Monday, November 11, 2013

JFK and Me

To hear my mother tell it, my first words were Kennedy, Nixon and Playtex. We watched a LOT of TV around my house, even though that often meant juggling the antenna for half a show trying to get a good picture. Oh, and it was a black and white TV but then, in a sense, it was a black and white world back then as well...especially to a toddler like me.

Considering when I was born, I lived through the last full year of the Eisenhower Administration but I don't remember it or count it. I discovered the handsome John Kennedy when he was running for office, though, and, as our first TV president, I came to know him quite well in my earliest years.

JFK represented to me what I know now he also represented to the country--the promise of progress, the strength of youth, the intelligence of diplomacy and enough charm to brighten the world in what were darker times than we knew. He was my favorite TV star in 1962.

It was in that year that I got to see him in person for what was probably all of 20-30 seconds. Many years later, I looked it up. He was in town to make a speech for a local politician. We lived less than half a block from where his car would be exiting the then still new Interstate highway so my mother carted me down to see him.

We waited in a huge crowd in a schoolyard for what seemed like hours, much of it with me down around people's knees playing by a fence. At some point, though, my Mother lifted me up onto her shoulders and pointed to the street as the crowd started cheering. It was him! The first celebrity I ever saw in my entire life--President John F. Kennedy! He was smiling and waving and I smiled and waved back--something all toddlers were good at in those days when everyone wasn't scared of everyone else.

And...then his car drove on. I remember being disappointed. I'm not sure what I expected. Did I think he was going to get out and come over and shoot a few rounds of basketball on the school court where we were? Or ride my tricycle with me? I don't know but he was there...and then he was gone. Just like that. And I was sad.

A little over a year later, the nation came to feel exactly what I felt that day. The unfulfilled expectations, the hollow feeling of suddenly having something amazing and then knowing it was gone forever. The horrible sadness.

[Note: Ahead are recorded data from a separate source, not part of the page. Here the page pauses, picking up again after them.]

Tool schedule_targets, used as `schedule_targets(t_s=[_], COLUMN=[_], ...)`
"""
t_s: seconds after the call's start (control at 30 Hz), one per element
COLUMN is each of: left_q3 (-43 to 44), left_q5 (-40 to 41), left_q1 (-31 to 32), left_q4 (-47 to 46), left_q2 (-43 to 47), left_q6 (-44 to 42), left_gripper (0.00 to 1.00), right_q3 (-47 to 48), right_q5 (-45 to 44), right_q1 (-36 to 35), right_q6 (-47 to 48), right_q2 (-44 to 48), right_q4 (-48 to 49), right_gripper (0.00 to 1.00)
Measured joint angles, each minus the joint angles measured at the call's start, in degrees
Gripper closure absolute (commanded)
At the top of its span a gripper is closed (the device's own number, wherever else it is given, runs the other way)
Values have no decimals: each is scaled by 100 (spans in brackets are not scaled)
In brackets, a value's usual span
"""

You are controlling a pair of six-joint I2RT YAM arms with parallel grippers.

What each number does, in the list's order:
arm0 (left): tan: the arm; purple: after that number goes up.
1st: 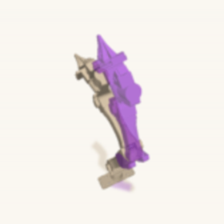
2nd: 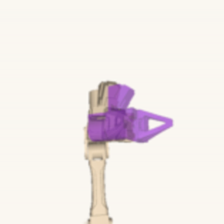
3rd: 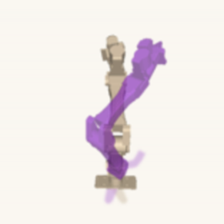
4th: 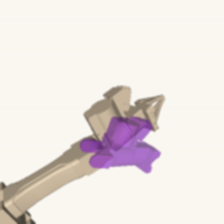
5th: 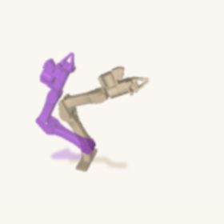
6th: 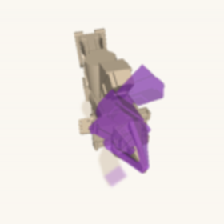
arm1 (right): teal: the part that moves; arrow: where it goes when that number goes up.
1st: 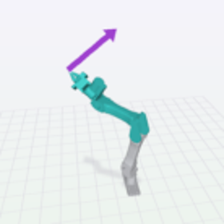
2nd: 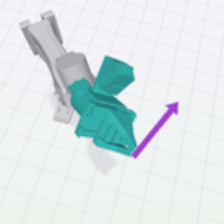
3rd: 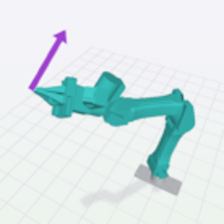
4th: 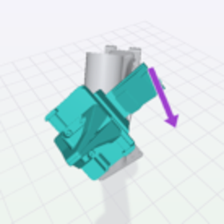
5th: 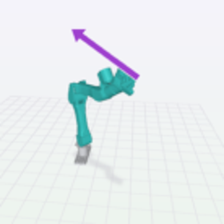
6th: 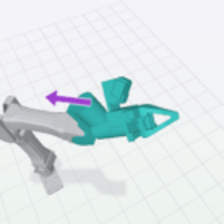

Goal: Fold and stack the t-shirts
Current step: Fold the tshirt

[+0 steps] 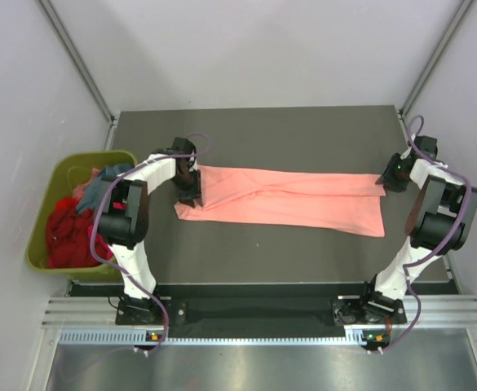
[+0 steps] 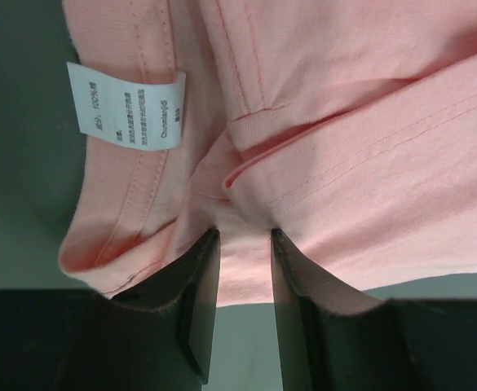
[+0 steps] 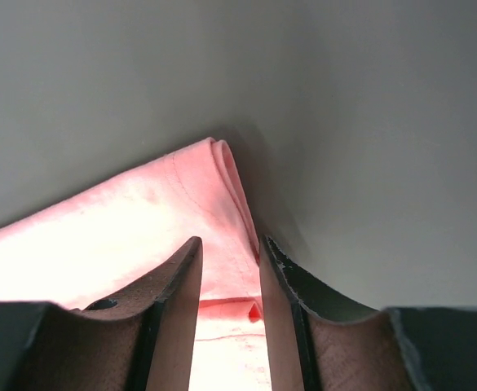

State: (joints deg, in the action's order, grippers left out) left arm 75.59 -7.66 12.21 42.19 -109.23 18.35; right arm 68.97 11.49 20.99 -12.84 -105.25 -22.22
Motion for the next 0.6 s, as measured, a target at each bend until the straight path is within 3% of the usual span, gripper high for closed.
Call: schedule_targets(t_s=[0.33, 0.6], left_q3=[-35, -33], left_q5=[-39, -22], left_q1=[-4, 24], left_q4=[-286, -326], left_q2=[0, 2], left_q6=[129, 214], left_gripper=[64, 69], right_q3=[-52, -74], right_q5=[-4, -7], right_q1=[0, 0], right_q6=[15, 17], right_q2=[20, 20], right_q4=[4, 9], right_gripper=[64, 65])
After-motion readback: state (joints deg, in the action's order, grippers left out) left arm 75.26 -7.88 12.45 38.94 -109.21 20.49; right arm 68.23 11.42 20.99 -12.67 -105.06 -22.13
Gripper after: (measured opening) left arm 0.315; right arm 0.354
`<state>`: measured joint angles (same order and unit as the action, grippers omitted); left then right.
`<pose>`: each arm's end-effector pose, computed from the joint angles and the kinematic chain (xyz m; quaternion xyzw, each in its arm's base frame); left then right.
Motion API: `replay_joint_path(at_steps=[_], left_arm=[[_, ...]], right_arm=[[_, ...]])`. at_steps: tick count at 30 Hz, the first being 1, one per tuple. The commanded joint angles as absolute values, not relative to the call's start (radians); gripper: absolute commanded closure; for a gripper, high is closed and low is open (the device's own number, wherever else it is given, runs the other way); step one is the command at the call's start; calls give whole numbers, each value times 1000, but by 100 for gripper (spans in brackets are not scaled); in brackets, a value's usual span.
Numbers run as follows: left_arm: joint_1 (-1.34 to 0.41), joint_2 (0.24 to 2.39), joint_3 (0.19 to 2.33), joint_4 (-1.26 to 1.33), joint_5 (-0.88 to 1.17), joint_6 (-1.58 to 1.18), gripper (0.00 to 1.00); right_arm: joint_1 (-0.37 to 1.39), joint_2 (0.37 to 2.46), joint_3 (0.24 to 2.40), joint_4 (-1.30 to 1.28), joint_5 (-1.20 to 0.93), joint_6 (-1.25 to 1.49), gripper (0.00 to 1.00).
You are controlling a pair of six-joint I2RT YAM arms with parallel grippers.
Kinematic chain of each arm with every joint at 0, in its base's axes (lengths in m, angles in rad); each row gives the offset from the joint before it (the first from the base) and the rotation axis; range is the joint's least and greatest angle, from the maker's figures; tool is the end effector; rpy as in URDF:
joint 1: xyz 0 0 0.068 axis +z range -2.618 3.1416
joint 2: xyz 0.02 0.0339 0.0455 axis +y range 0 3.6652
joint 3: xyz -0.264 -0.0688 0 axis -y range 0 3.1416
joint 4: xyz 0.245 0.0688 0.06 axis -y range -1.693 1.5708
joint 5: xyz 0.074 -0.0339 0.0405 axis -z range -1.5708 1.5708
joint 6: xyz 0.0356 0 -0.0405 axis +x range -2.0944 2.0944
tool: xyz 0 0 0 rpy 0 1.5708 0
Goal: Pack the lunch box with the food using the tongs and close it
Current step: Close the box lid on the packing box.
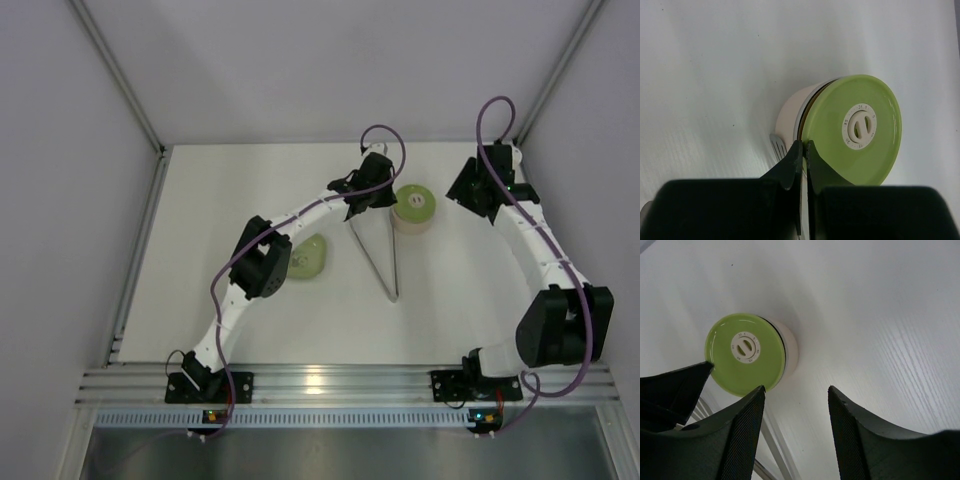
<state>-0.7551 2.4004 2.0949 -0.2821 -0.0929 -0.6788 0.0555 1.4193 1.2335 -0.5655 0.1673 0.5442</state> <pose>0.4083 -0.3797 0.2146 0.0117 0.8808 -0.2790 0.3823 0.3116 0.0114 0.3137 0.2534 0.8788 0.0440 0.4019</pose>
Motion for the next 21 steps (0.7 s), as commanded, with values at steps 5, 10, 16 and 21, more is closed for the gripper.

In the years since, in a thousand books, we've learned of JFK's back problems, his drug issues because of them, his infidelities, his political conniving, his mob associations and a hundred other humanizing imperfections. But perception is sometimes the only reality one truly knows in this life and to a generation that was growing up with the daily underlying fear of possible nuclear annihilation, JFK and his Camelot presented us with hope. It was that hope that was his greatest legacy. It was that hope that got us to the Moon. After that, there were no problems we couldn't tackle.

Once again, though, time has passed, and as always, we tend to forget lessons learned. We spend hours and days every year speculating on the death of Kennedy and the death of the dream. In the end, who took Kennedy away from us shouldn't be more important than the fact that we had him in the first place! By not remembering his LIFE more than his death, it's US who have allowed the dream to die.